她承認自己在蕭丞面前總是這麼沒出息,一點小恩小惠就能把她收買,全然忘記之前在他身上栽過的跟頭。

但是,他還能想着她冷不冷,是不是說明他的心裏至少還是有她的?或許是她太小肚雞腸,無理取鬧了?

之前過於憤慨的情緒也慢慢歸於平靜,錦一沉默著,走了一段路,而後歪著腦袋看了看身旁的人,驀地笑了笑,彷彿終於能在一片混沌中看清他,頓時只覺豁然開朗。

原來她真的只是在庸人自擾罷了。

就算蕭丞能在眾人面前侃侃而談,可他骨子裏的不善言辭還是沒能被抹去。只要是能用做的表達,他就絕對不會開口說,把什麼都埋在心裏。

而她也差點忘記,這就是他對她好的方式,笨拙得像個不會處事的孩子,她竟然還怪他不解風情。

是她太過貪心了。

可是怎麼辦,她還想更貪心一些。

至於再貪一些什麼,錦一暫時還沒有想好。反正來日方長,蕭丞又不會跑掉,目前還是宮裏的那一堆大事小事重要。

於是她拋開了那些毫無用處的多愁善感,調整好了狀態,打起精神來,問道:「我能問你一個事兒么?」

蕭丞應了一聲「嗯」,掃了她一眼,見她的心情已經陰轉晴了,倒是有些困惑。畢竟饒是他再了解人心,也猜不到剛才她心底的那番千迴百轉。

不過也不打緊,只要她不再愁眉苦臉就好。

錦一還在想應該怎麼問,發現這問題怎麼也委婉不了,索性直說了,道:「采月到底是什麼人啊?」

其實從那日他對采月說出「不要急着去送死」的言論后,她就一直想問他這話究竟是什麼意思。
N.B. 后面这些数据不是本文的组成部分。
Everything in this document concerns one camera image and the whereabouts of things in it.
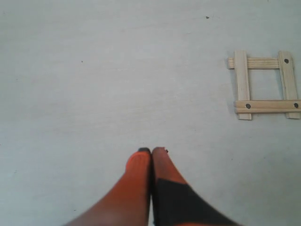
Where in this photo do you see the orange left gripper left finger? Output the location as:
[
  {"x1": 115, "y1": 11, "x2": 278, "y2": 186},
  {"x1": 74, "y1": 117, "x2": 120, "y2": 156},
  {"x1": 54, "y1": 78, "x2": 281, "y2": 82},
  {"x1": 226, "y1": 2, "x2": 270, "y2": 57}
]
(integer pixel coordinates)
[{"x1": 67, "y1": 147, "x2": 151, "y2": 226}]

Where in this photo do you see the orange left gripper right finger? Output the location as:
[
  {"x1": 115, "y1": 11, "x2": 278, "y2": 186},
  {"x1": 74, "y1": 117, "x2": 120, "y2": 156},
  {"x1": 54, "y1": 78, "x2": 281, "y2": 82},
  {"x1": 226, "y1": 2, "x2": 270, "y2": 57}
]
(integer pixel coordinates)
[{"x1": 152, "y1": 147, "x2": 237, "y2": 226}]

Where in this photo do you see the wooden stick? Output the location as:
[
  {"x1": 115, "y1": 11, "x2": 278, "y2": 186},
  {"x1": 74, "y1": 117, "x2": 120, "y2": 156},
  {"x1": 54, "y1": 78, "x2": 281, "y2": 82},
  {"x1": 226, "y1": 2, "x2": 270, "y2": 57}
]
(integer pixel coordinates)
[
  {"x1": 234, "y1": 49, "x2": 253, "y2": 121},
  {"x1": 234, "y1": 99, "x2": 301, "y2": 114},
  {"x1": 277, "y1": 51, "x2": 301, "y2": 119}
]

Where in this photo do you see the wooden stick horizontal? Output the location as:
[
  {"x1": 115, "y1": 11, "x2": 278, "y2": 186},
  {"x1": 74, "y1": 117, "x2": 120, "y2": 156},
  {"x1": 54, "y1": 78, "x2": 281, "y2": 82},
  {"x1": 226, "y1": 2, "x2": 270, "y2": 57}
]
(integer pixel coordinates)
[{"x1": 227, "y1": 57, "x2": 280, "y2": 70}]
要是其中有什麼隱情的話,也不能讓她蒙在鼓裏吧。

當然了,如果他有別的打算,不方便多說,或者害怕她知道了以後會壞事的話,那就另當別論了。

幸好蕭丞聽了她的問題后,並沒有過多的意外。

其實當時他確實是有意提起的。一方面是為了給錦一提個醒,讓她對那宮女多加提防,另一方面也想試探試探她,想看看她到底能不能察覺出其中的端倪來。

只是沒想到這麼多天過去了,她居然什麼都沒有看出來?

蕭丞眯了眯眼,直直地看着她,雙眸里裝着的不知是怒其不爭還是什麼別的情緒,看得錦一莫名心虛,乾癟癟地笑了兩聲。

她該不會真的問了一個什麼不能問的問題吧?可是……說不通啊。那天明明就是他刻意提起的,不像是想瞞着她的樣子。

「難道你不覺得她很是眼熟么?」最後蕭丞看不過去了,終於好心地提點了一句。

眼熟?那一定是曾經接觸過的人。

錦一順着這條思路,把進宮這幾年遇到過的人都仔細回想了一遍,可也沒有想出一個確切的人來。

由於想得太過入神,她沒留意腳下,一不小心踩着了披風,一個趔趄,差點摔倒。

蕭丞嘆了嘆氣,伸出手來,正想要去扶她,卻被錦一用力地握住,緊接着就聽見了她雀躍的聲音。